TEAM: 58: DIAWASI

1.3K 212 45
                                    

HAPPY READING

...

Bu Rahma memutuskan sambungan telepon dari keluarga Nirlangga setelah berbicara dengan asisten rumah tangga keluarga itu dengan khawatir.

Sampai sekarang, Adly belum juga sadarkan diri. Keluarga Nirlangga pun tak kunjung datang ke rumah sakit—setidaknya menjenguk Adly setelah belasan panggilan telepon yang dilakukan Bu Rahma sejak kemarin.

Alih-alih keluarga Nirlangga, di ruangan ini malah ada Airin dan dua orang tuanya yang sejak kemarin menunggu. Yah, Bu Rahma tak tahu juga apa hubungan dua keluarga ini sampai mereka bersikeras menjaga Adly, tapi kalau bukan mereka, Bu Rahma pasti akan kesulitan sendirian.

"Bu Rahma udah makan? Makan dulu, Bu," tawar Arista sambil membuka kotak berisi makanan ke arahnya.

Bu Rahma tersenyum. "Makasih banyak, Bu. Saya baru aja makan."

"Ah, gitu yah," sahut Arista sambil mengangguk-angguk.

Hening terjadi.

Ke-empatnya mulai menoleh bersamaan ketika melihat lelaki yang terbaring dengan selang infus itu mulai bergerak.

Akhirnya ...

Ada sirat kelegaan yang terpancar dari wajah Bu Rahma ketika mendekati lelaki itu.

Perlahan, Adly membuka kelopak matanya. Semula berkunang, tapi lama-kelamaan pandangannya mulai jelas dan tertuju ke arah plafon rumah sakit, menggerakkan tangan yang terinfus disambut dengan pandangan ngeri Airin. Tak sampai di situ, pandangannya juga sampai ke arah Bu Rahma yang berdiri di samping serta Airin, Jean dan Arista di belakangnya.

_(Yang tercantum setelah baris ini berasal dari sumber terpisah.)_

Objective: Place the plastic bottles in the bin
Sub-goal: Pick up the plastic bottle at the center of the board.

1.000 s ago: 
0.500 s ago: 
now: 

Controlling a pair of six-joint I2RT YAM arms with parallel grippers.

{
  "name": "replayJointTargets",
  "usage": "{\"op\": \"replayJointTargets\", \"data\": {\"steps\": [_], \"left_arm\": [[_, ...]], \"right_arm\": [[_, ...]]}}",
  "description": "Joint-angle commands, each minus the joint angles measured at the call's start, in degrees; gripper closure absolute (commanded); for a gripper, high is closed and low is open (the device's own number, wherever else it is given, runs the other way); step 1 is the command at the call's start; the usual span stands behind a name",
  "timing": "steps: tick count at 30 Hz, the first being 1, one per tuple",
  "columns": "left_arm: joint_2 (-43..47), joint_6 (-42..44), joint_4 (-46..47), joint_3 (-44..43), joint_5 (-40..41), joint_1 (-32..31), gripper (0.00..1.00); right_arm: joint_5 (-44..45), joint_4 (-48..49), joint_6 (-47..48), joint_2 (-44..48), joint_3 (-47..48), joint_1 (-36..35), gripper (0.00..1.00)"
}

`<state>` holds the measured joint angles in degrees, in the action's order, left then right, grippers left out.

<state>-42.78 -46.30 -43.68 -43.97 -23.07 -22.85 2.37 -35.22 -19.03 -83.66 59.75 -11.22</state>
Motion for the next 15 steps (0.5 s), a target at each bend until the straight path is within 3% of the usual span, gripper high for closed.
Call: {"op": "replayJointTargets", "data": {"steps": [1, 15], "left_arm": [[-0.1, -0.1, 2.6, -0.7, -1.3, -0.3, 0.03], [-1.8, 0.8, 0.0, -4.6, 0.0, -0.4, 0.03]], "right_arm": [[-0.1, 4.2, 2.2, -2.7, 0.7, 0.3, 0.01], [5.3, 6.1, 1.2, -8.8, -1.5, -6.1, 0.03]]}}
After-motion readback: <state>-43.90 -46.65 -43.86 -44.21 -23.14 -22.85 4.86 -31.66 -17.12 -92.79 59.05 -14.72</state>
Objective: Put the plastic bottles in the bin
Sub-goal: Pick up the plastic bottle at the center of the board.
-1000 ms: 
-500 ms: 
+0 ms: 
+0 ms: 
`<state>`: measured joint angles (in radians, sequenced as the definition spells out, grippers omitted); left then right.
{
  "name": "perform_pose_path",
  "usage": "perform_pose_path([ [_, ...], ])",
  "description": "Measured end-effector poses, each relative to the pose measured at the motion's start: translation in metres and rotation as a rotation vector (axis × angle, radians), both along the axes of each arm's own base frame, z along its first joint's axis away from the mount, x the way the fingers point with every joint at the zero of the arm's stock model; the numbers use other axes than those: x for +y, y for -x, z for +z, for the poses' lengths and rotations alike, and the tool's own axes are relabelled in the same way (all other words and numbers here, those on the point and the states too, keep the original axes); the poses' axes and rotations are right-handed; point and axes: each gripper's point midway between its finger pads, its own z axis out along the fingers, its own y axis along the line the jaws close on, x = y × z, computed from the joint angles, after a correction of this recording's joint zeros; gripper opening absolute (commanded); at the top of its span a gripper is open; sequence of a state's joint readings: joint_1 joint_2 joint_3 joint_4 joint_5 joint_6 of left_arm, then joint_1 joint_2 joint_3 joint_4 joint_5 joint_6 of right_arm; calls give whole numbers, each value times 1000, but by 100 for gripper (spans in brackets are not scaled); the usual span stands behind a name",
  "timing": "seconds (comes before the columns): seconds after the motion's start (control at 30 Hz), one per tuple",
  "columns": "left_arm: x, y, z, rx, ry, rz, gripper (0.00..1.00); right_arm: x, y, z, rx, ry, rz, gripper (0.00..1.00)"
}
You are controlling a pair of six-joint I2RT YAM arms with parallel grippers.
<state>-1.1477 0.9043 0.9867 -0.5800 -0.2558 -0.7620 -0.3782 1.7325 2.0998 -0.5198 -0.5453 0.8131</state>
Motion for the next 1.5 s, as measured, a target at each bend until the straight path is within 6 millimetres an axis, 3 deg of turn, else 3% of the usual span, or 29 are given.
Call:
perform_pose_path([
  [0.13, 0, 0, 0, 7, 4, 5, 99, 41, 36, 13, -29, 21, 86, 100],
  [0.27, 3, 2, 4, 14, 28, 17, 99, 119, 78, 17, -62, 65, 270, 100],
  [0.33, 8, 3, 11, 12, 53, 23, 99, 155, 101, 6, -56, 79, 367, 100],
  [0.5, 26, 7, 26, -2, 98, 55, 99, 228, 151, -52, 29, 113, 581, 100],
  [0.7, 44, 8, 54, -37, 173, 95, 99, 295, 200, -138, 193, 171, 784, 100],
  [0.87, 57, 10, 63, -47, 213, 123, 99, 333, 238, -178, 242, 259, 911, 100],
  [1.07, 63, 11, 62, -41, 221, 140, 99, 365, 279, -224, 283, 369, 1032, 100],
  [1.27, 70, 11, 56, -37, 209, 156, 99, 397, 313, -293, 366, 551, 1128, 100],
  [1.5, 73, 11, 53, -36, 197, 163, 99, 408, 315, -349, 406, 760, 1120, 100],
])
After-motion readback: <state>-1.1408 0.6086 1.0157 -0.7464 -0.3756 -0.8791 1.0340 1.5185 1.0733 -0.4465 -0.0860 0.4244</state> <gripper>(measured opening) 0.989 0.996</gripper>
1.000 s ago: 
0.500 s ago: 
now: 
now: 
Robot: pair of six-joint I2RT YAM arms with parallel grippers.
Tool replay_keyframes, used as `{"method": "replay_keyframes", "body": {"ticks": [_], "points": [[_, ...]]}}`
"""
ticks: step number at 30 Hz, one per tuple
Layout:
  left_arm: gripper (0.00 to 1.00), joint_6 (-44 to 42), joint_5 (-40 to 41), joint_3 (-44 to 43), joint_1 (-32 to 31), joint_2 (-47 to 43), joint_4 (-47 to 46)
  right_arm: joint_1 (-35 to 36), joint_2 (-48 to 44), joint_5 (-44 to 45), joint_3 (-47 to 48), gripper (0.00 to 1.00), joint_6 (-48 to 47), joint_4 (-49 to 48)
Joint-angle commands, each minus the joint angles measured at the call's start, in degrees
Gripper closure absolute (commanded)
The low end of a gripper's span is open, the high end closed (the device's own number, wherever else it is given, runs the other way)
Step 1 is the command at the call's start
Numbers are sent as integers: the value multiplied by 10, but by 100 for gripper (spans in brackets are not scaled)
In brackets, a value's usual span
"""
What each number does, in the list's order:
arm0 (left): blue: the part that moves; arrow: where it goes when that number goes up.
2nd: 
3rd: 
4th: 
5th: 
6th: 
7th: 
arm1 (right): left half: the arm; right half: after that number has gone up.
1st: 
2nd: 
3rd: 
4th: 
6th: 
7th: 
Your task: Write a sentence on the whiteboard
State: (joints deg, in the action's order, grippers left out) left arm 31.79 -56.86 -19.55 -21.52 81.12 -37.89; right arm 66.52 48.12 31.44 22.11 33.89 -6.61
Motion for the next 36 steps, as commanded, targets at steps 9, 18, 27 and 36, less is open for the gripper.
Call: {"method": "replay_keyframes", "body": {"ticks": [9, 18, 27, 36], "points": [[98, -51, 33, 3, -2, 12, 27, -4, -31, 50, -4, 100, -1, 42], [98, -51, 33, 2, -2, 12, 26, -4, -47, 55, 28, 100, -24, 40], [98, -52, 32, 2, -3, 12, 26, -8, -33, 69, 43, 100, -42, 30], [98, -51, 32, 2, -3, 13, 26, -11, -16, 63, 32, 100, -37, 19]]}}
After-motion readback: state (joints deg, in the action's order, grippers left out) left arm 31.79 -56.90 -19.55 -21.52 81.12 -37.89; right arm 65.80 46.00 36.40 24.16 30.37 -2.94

"Kamu dehidrasi, jadi dirawat di sini dulu," ucap Bu Rahma seolah menjawab apa yang dipikirkan Adly.

Adly tak menanggapi, pandangannya masih menyisir sudut ruangan. Dan ketika tepat melihat ke samping jendela, lelaki itu menyipit. Hari sudah mulai malam.

Belajar. Gue harus belajar.

Sembari membatin, Adly mulai bangkit, tapi karena kepalanya mendadak pening Adly gagal mengangkat tubuh. Meraba kening karena merasa ada yang mengganjal, Adly menghela napas kasar. Ternyata ada perban kecil yang menempel di sana.

Kemudian, Adly meraih handphone-nya yang ada di nakas. Sekarang lelaki itu malah terkejut.

Melihat ekspresi itu, Bu Rahma mengerjap lemah. "Kamu nggak sadarkan diri sejak kemarin siang."

"Olimpiade-nya gimana?" tanya Adly, to the point. "Pagi ini semifinalnya 'kan?"

"Iya. Tapi—kamu—udah didiskualifikasi."

Setelahnya Adly terdiam.

Ada perasaan aneh yang mulai ia rasakan semacam—kecewa dengan dirinya sendiri.

Belum lagi melihat pesan yang baru saja masuk dari Papanya membuat Adly semakin kesal. Sia-sia saja dia memperjuangkan pagi-siang-malamnya untuk belajar bekal di olimpiade. Bukannya membawa pada kemenangan, malah mengantarkannya ke rumah sakit.

"Adly makan dulu, yah?" Kali ini, Arista yang bersuara mendekat sambil membawakan kotak makan berisi soup ke arahnya. "Kata dokter, Nak Adly kurang cairan, kurang darah juga. Jadi harus banyak makan yang bervitamin."

Adly belum merespons, malah mengamati cukup lama makanan yang disodorkan membuat Arista tersenyum.

"Mau, Tante suapin?"

Adly menggeleng. Segera saja meraih kotak makan itu dan memandang mereka ber-empat bergantian.

"Bu Rahma, Om, sama Tante pulang aja," ucapnya seketika. "Bentar lagi ... Keluarga saya datang."